New Limits on Itemized Deductions Impact High-Income Taxpayers

limits itemized deductions for high-income taxpayersAmid worries that the country would fall off the “fiscal cliff”, Congress established a deal that would head off major government spending cuts and help the majority of Americans avoid a significant tax hike. As part of the deal, certain taxpayers saw an increase in their federal tax rate, paired with limitations on the value of itemized deductions. For high-income families, the cap on deductions could result in a bigger bill at tax time.

How the Limitation on Itemized Deductions Works

Named after the Congressman who helped create the measure, the Pease Limitation was first introduced as part of a budget package in 1990. The limitation reduces the majority of itemized deductions by 3 percent of the amount by which a taxpayer’s adjusted gross income exceeds a certain threshold, up to a maximum of 80 percent of itemized deductions. The Bush-era tax cuts of 2001 eventually phased out the Pease rule and the 2010 tax act extended its repeal through 2012. With the passage of the fiscal cliff deal, the Pease limitation has reinstated the cap on deductions for high-income earners.

Who It Affects

For the 2013 tax year, the Pease Limitation applies to single filers earning more than $250,000 and married couples filing jointly who earn more than $300,000. The rule caps deductions on mortgage interest, state income tax, property tax and charitable donations for taxpayers who are above the income threshold.
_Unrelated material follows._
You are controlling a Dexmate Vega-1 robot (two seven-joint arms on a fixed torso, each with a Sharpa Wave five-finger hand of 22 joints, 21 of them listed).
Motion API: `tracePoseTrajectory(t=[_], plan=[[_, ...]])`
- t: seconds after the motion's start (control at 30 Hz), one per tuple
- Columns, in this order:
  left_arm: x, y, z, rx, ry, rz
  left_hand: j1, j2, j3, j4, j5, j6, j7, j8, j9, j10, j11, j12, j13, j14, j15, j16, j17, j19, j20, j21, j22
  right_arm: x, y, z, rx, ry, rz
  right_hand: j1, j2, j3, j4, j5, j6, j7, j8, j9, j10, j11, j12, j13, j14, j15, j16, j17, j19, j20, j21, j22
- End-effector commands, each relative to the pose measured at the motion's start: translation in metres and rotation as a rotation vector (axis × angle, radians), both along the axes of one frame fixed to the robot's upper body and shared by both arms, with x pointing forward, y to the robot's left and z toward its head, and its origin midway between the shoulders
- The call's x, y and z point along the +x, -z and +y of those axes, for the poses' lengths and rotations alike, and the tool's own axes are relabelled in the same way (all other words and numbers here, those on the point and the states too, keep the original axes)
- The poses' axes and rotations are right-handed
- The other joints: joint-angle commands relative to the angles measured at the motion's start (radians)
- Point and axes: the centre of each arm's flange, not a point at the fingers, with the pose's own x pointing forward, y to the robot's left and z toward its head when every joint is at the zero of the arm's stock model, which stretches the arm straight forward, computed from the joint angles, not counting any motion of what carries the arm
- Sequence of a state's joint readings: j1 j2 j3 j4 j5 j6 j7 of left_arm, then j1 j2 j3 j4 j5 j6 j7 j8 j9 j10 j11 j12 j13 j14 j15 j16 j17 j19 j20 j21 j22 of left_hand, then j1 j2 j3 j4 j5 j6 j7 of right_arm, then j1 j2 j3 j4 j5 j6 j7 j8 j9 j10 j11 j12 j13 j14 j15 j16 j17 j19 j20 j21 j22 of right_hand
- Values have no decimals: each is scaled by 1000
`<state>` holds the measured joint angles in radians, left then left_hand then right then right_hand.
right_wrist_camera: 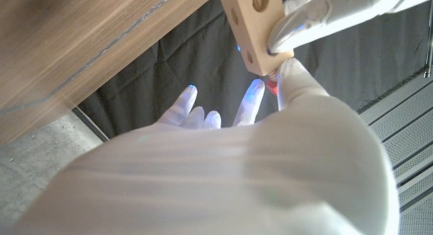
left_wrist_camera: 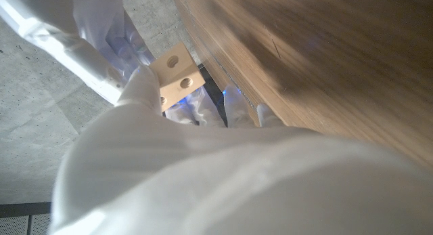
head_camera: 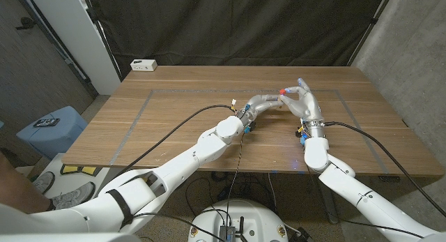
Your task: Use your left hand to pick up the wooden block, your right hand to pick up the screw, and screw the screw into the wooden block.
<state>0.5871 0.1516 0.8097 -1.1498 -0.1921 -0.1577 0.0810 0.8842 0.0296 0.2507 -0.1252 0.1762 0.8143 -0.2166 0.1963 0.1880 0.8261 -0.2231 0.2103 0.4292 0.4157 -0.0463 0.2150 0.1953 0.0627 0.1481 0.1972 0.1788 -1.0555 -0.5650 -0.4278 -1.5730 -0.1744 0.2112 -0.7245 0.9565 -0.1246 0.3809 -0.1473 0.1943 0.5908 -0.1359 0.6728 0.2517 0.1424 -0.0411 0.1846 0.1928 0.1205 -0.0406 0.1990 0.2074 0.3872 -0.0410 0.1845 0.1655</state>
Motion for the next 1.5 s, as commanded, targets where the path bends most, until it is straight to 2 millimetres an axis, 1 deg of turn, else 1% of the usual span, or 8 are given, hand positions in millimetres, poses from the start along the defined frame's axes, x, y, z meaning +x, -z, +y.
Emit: tracePoseTrajectory(t=[0.03,0.3,0.43,0.5,0.97,1.23,1.37,1.5], plan=[[0,2,0,-2,-3,6,11,-3,4,-5,5,9,-1,5,2,3,3,4,2,9,-64,0,0,2,1,6,4,0,2,-2,-6,-16,11,-13,-4,1,3,-3,-13,-1,-8,-2,-10,-2,-2,4,-8,-8,-1,1,-7,2,-3,2],[-2,3,1,-8,-8,8,21,-2,7,-12,5,11,0,5,2,4,3,5,2,9,-64,0,-1,2,1,6,4,0,3,-2,-2,-27,18,-40,-6,-1,10,-5,-52,1,-34,-14,-34,14,-4,4,-24,2,-3,2,-21,8,-4,2],[-2,3,1,-13,-8,8,25,0,9,-14,5,13,2,6,2,4,3,5,2,7,-65,-1,-1,2,1,6,4,0,3,-1,-5,-34,20,-52,-7,-3,13,-5,-66,6,-42,-17,-40,14,-3,4,-29,6,-3,2,-25,11,-4,2],[-2,4,1,-15,-8,9,44,1,16,-25,6,14,6,7,1,3,3,5,1,7,-67,-1,-2,2,0,5,4,0,3,-1,-7,-34,21,-68,2,-3,22,-6,-71,12,-47,-20,-45,19,-3,4,-33,12,-2,3,-30,14,-4,2],[-1,5,3,-21,-10,14,87,3,29,-43,7,20,9,8,1,3,4,5,2,-2,-71,-6,-5,0,-1,5,4,0,0,-1,-14,-51,31,-161,46,-14,66,-9,-129,31,-85,-28,-75,47,-1,4,-55,34,0,5,-51,24,-3,3],[1,4,4,-19,-7,16,101,4,33,-44,6,24,14,10,1,2,5,4,2,-5,-70,-6,-4,-1,0,4,4,1,-1,-1,-14,-59,31,-190,59,-22,78,-3,-142,37,-94,-30,-82,57,1,4,-64,39,-1,4,-60,29,-3,3],[2,3,4,-22,-7,20,99,4,33,-41,6,23,13,10,1,2,5,4,2,-6,-69,-6,-4,-2,-1,4,4,2,-1,-1,-9,-63,33,-195,57,-25,77,-1,-154,31,-101,-31,-88,54,0,4,-68,40,-2,3,-65,32,-3,3],[2,3,5,-24,-7,23,101,2,32,-41,5,23,13,10,1,3,5,5,2,-5,-69,-6,-4,-2,0,4,4,2,-1,-2,-12,-74,35,-206,60,-29,79,1,-160,35,-106,-33,-93,60,1,4,-74,44,-2,2,-74,39,-5,3]])
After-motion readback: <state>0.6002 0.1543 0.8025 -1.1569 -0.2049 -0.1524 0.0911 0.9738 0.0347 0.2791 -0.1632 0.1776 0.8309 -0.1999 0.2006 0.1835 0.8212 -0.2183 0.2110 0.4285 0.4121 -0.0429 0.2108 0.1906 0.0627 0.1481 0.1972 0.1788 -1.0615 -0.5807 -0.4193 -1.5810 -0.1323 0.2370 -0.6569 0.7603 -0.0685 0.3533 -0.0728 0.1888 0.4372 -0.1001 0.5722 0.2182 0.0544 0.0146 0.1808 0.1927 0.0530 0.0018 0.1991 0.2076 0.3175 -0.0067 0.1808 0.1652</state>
The limitation does not apply to deductible medical expenses, deductions for investment interest, casualty and theft losses and gambling losses. If you’re subject to the Alternative Minimum Tax (AMT), the Pease limitations don’t apply.

Calculating the Impact on Taxes

The impact of the Pease rule ultimately depends on your income and the amount of deductions you normally claim. For example, a married couple with an adjusted gross income of $450,000 is $150,000 over the threshold. Using the three percent calculation ($150,000 x .03), they would have to reduce their deductions by $4,500. Assuming they normally deduct $10,000 for mortgage interest, $5,000 for property tax and $15,000 for charitable donations, their actual deduction would be reduced to $25,500.

A married couple with an adjusted gross of income of $500,000 would have to reduce itemized deductions by $6,000 using the three percent rule ($200,000 over the threshold x .03). If their deductions normally add up to $50,000, this means they could only claim $44,000 on their taxes. For the first couple, the Pease limitation equals a 15 percent reduction overall in the amount of deductions they can itemize. For the second couple, the overall impact is a 12 percent reduction in the amount they can deduct. Generally, it’s believed that the new rule increases tax liability by approximately $1,000 for every $3,000 that deductions are reduced.

Lower Limits on Personal Exemptions

In addition to capping limits on itemized deductions, the fiscal cliff deal also reduced the personal exemption phaseout limit for high-income earners. Known as PEP, the limit on exemptions applies to taxpayers at the same income thresholds as Pease. What the limit does is reduces personal exemptions for affected taxpayers by two percent for every $2,500 of income above the threshold. For the 2013 tax year, the personal exemption is $3,900. This means that individuals subject to PEP will lose $78 ($3,900 x.02) of their exemption for every $2,500 in excess of the income limit. For example, a married couple with an adjusted gross income of $350,000 is $50,000 over the threshold. If they have two children, they would normally claim four exemptions, which would total $15,600. Under the PEP limit, they would have to reduce their exemptions by $6,240.

The combination of the Pease and PEP limitations effectively create a higher marginal tax rate for taxpayers in higher income brackets. While this may mean a bigger pinch for upper middle-class families, there is good news. The new rules won’t impact your tax filing until next year, which gives you plenty of time to evaluate your tax planning strategy.